**Problem description:** Among the records below, find the line with "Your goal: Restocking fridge" and the line with "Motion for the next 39". Set down both and every line between, exactly and with no pictures, but nothing else.

....

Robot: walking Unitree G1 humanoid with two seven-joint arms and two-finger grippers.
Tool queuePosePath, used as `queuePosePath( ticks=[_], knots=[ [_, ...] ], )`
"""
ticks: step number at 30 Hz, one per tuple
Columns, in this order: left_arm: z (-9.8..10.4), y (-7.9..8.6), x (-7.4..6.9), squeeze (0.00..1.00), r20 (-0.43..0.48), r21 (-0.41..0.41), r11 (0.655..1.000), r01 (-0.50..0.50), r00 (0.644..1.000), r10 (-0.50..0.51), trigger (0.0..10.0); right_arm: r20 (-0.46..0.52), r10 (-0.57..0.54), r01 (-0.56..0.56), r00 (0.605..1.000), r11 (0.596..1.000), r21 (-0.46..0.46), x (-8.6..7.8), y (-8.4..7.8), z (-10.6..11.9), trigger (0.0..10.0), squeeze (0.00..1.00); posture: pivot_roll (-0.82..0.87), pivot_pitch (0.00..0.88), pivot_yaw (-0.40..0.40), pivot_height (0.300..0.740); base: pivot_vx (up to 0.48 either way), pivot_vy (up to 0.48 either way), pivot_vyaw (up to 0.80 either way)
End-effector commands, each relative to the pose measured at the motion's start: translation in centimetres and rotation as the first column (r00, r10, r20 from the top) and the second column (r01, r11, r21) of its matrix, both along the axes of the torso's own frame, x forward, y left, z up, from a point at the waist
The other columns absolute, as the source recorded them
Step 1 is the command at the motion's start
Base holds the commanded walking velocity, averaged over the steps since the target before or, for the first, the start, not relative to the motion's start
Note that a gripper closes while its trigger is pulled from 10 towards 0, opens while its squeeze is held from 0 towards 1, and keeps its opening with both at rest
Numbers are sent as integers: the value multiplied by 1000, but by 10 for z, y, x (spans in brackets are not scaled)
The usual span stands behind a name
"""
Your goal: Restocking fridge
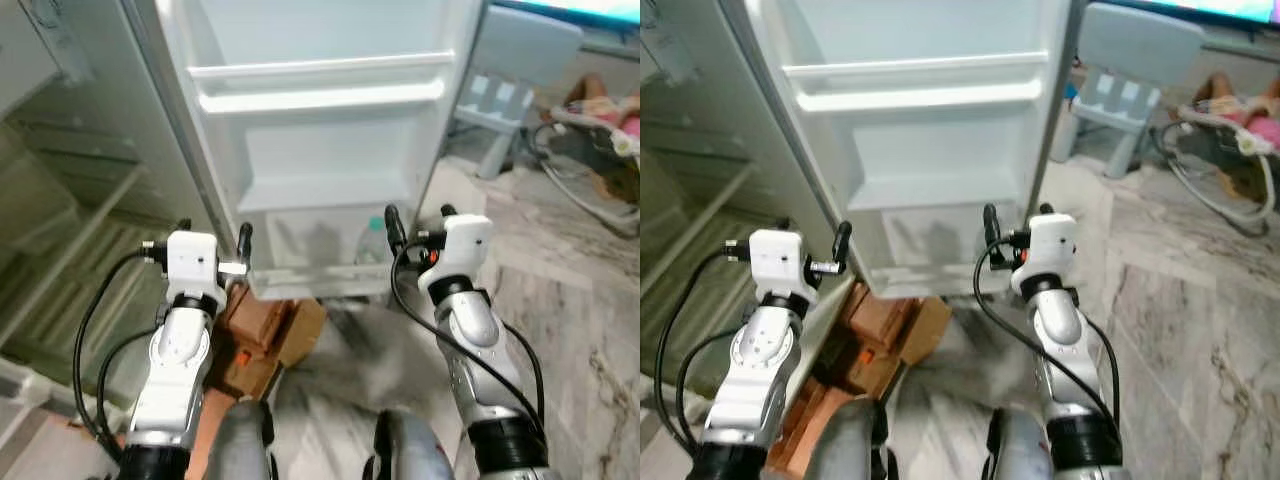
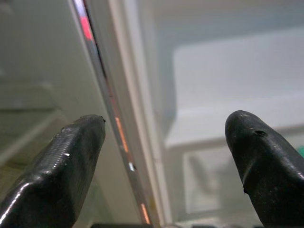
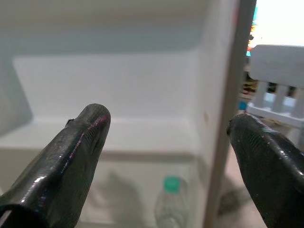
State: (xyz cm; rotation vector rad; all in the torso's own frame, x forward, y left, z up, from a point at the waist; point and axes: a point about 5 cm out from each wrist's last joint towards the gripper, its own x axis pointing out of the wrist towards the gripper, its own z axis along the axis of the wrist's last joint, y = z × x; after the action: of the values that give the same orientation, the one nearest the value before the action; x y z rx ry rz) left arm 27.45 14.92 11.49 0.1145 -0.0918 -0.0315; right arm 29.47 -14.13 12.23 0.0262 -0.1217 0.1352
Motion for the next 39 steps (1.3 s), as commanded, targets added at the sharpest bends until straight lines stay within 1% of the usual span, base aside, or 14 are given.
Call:
queuePosePath(
  ticks=[1, 6, 14, 19, 23, 27, 36, 39],
  knots=[
    [-5, 3, -1, 0, -12, 2, 1000, -18, 1000, 18, 10000, -23, -3, 3, 1000, 1000, -6, -1, -5, -5, 10000, 0, 85, 0, 5, 740, 0, 0, 0],
    [-4, 3, 1, 0, -14, 13, 1000, -25, 1000, 26, 10000, -36, -12, 12, 999, 1000, 2, -1, -6, -8, 10000, 0, 78, 0, 13, 740, 0, 0, 0],
    [-3, 6, 1, 0, -8, 23, 999, -35, 999, 35, 10000, -39, 0, 0, 999, 1000, -3, -3, 0, -11, 10000, 0, 74, 0, 19, 740, 0, 0, 0],
    [-7, 5, -1, 0, -25, 28, 999, -30, 999, 31, 10000, -76, 31, -32, 997, 999, -11, -5, 4, -17, 10000, 0, 73, 0, 14, 740, 0, -151, 0],
    [-9, -1, -2, 0, -34, 18, 1000, -22, 999, 22, 10000, -136, 43, -43, 990, 999, 4, -8, 5, -26, 10000, 0, 70, 0, 10, 740, 0, -457, 0],
    [-9, -3, -3, 0, -35, 17, 1000, -15, 999, 16, 10000, -150, 47, -46, 988, 999, 11, -10, 5, -29, 10000, 0, 71, 0, 5, 740, 0, -480, 0],
    [-9, -4, -2, 0, -32, 21, 1000, -9, 999, 9, 10000, -137, 86, -84, 987, 996, 20, -9, 11, -25, 10000, 0, 70, 0, 7, 740, 0, -480, 0],
    [-9, -5, -2, 0, -30, 28, 1000, -2, 1000, 3, 10000, -111, 109, -109, 988, 994, 8, -9, 13, -20, 10000, 0, 67, 0, 9, 740, 0, -480, 729]
  ],
)
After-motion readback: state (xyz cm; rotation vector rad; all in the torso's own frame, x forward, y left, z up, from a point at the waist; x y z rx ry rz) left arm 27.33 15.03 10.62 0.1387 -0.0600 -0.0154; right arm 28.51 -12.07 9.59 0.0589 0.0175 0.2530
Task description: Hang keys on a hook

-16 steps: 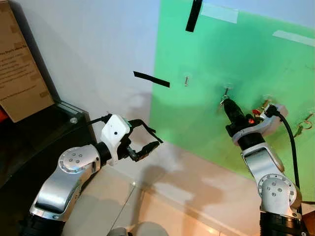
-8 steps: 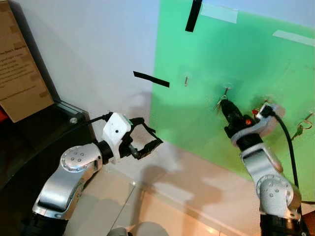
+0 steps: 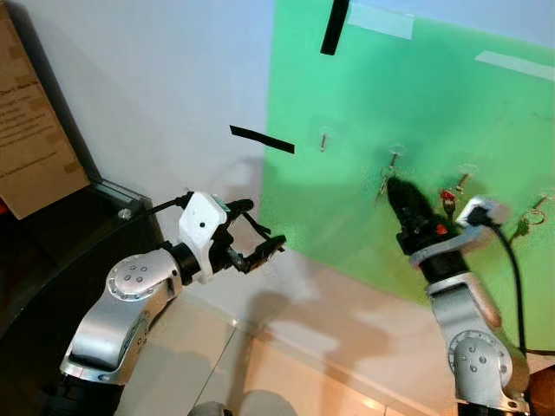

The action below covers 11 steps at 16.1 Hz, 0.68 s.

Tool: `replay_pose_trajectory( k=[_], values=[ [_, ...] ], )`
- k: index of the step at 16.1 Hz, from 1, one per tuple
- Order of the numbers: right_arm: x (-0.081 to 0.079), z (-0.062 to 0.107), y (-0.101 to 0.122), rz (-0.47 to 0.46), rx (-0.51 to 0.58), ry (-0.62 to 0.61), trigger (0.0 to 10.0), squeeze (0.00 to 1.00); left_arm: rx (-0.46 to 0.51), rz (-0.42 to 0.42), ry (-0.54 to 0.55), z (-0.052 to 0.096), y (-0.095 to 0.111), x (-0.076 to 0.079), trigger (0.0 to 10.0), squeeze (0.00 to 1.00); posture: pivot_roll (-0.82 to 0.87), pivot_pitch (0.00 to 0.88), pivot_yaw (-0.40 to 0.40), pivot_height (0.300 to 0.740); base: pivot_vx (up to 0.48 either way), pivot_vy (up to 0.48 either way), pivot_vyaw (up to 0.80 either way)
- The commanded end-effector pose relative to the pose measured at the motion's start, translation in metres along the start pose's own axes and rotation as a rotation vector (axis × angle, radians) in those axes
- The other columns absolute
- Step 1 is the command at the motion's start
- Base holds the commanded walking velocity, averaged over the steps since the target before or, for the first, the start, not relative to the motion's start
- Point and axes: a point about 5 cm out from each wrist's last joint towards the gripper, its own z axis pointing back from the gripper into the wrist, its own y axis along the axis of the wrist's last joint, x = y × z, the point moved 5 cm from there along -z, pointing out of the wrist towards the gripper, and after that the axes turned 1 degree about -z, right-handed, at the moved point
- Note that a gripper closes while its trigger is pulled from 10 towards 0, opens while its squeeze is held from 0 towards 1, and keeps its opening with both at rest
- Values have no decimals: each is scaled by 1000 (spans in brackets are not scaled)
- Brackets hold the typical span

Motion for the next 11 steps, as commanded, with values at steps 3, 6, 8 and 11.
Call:
replay_pose_trajectory(
  k=[3, 6, 8, 11],
  values=[
    [-3, -1, 4, 128, 10, 12, 10000, 1000, 8, -50, 175, 4, -4, -23, 10000, 337, 65, 0, -58, 740, 0, 0, 0],
    [7, 9, -11, 320, -94, -41, 10000, 1000, -11, -79, 335, 18, -12, -35, 10000, 345, 67, 0, -64, 740, 0, 0, 0],
    [15, 26, -31, 379, -204, -76, 10000, 1000, -42, -62, 410, 31, -22, -36, 10000, 345, 72, 0, -67, 740, 0, 0, 0],
    [44, 51, -54, 421, -306, -287, 10000, 1000, -108, 28, 470, 43, -43, -29, 10000, 341, 76, 0, -69, 740, 0, 0, -785]
  ],
)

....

**Exercise answer:**
Your goal: Restocking fridge
State: (xyz cm; rotation vector rad; all in the torso's own frame, x forward, y left, z up, from a point at the waist; point and axes: a point about 5 cm out from each wrist's last joint towards the gripper, its own x axis pointing out of the wrist towards the gripper, its own z axis along the axis of the wrist's last joint, y = z × x; after the action: of the values that give the same orientation, the one nearest the value before the action; x y z rx ry rz) left arm 27.45 14.92 11.49 0.1145 -0.0918 -0.0315; right arm 29.47 -14.13 12.23 0.0262 -0.1217 0.1352
Motion for the next 39 steps (1.3 s), as commanded, targets added at the sharpest bends until straight lines stay within 1% of the usual span, base aside, or 14 are given.

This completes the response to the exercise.